Equally important to the clergy, though, have been the laymen and women who have guided the temporal affairs of the parish. Seventeen men have served as warden, including the first two, Col. Benjamin Peck Burhans and Stephen Griffing, who each served from 1864–1875. Three men have served more than twenty-five years in this capacity, including Henry Griffing (1877–1918), Charles Burhans (1897–1910), and Herrick Osborne (1949–1976). Over ninety men and women have served on the Vestry, many for long years; perhaps singular among them is Emerson S. Crandall, who served fifty-one years (1868–1876, 1881–1889, 1891–1926).
In 1886 a building to be used as Rectory and Parish Hall was erected as a memorial to the first senior warden, Benjamin P. Burhans. In 1987 the Wardens and Vestry voted to honor the long service to the parish of its Warden Emeritus by naming the parish hall “Herrick Osborne Hall.” A communication of December 6, 1889, from two sisters, Clara and Mary Richards, two major donors to the rectory project, proposed the establishment of circulating library for the use of the residents of Warrensburg; this vision later found full expression in the Richard’s Library, the town’s public library.

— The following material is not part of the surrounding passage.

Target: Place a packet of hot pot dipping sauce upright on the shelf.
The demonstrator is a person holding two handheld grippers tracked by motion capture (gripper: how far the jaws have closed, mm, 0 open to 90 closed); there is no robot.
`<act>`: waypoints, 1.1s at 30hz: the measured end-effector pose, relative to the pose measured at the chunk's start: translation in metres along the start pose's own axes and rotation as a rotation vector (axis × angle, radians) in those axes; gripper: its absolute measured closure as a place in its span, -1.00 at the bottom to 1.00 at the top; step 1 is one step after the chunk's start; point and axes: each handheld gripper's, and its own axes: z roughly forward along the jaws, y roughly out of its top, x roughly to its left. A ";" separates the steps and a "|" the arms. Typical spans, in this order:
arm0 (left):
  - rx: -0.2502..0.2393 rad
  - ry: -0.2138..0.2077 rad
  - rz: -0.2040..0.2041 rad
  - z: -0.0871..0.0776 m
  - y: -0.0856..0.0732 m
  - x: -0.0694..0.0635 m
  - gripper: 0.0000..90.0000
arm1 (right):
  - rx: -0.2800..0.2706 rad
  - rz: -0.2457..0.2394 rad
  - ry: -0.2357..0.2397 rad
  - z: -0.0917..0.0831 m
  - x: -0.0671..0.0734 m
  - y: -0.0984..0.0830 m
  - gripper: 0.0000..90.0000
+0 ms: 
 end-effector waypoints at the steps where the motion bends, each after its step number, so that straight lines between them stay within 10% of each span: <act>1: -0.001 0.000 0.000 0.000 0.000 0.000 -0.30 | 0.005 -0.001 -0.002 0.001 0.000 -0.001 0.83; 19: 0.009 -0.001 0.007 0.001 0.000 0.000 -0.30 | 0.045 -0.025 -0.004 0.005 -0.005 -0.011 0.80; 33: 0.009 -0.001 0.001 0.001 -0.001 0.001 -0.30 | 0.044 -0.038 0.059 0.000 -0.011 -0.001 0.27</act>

Later building projects included the Cloister, a passage connecting the Church and the Parish hall, completed in 1911. In 1966, a major renovation project was begun under the leadership of Fr. Paul E. Sanford, Jr. to commemorate the centennial year of the parish. In 1978, an education wing of two stories was built.

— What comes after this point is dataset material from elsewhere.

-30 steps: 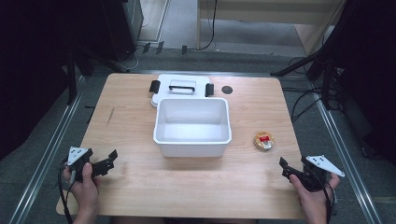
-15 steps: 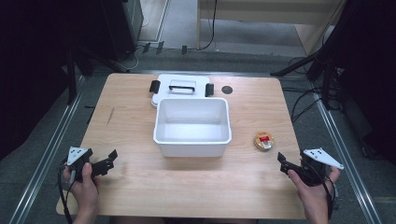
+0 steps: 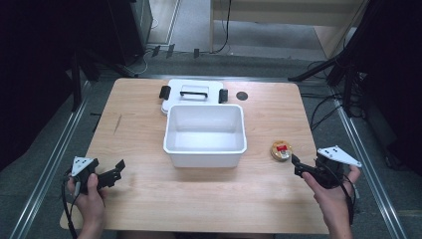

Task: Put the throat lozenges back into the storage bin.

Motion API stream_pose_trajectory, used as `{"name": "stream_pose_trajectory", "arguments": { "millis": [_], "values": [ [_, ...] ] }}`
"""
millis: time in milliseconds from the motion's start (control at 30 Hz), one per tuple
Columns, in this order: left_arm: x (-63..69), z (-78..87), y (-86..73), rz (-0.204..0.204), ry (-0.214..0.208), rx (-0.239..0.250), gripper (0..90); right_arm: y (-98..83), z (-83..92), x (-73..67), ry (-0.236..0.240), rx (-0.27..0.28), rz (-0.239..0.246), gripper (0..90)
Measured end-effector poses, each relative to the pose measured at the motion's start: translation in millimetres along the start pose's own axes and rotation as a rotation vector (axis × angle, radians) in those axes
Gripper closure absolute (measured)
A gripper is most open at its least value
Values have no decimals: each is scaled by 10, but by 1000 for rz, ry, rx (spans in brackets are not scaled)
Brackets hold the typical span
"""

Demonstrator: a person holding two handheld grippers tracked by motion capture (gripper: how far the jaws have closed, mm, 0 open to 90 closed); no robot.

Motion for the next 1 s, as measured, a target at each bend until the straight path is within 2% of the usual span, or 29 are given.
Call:
{"name": "stream_pose_trajectory", "arguments": {
  "millis": [167, 600, 867, 1000],
  "values": [
    [-2, 0, 0, 1, 1, 1, 0, 131, -30, -61, -5, -27, 32, 161],
    [-4, 0, 0, 2, -2, 0, 0, 298, -148, -153, 1, -97, 83, 156],
    [-4, -3, 1, 6, -5, 3, 0, 342, -279, -240, 11, -178, 140, 150],
    [-5, -3, 1, 7, -5, 3, 0, 363, -345, -301, 21, -227, 188, 142]
  ]
}}
Point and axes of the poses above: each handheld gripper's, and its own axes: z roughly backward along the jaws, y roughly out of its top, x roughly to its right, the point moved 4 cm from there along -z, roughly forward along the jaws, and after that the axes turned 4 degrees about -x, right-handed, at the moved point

In 1890, Fr. Crary returned to Holy Cross to preach at the 25th anniversary of the first service in the Church. Something of his vision and spirit for this place may be caught in these words which, by God’s Grace, continue to enlighten and inspire:
The Church is no more a stranger in this village, but the mother of many children… the mother at whose knee you may pour out all your trails, and make know all your needs; the home, whose door is ever open, and into which you can flee from every danger; the house of prayer for all people, where all distinctions of the world vanish: where rank and lowly station, fame and obscurity, wealth and poverty are lost sight of, and God is the Father of all, His Son, Jesus Christ, the Saviour of all, and whose Gospel was to be preached to all by the inspiration of the Holy Spirit. Many things have happened since the day of that opening service; glad and sorrowing hearts have been here; tears have been shed; and smiling faces seen within these walls; Penitential Psalms and glad allelujahs have been sung; deep, earnest prayers for pardon made, and joyous thanksgivings offered.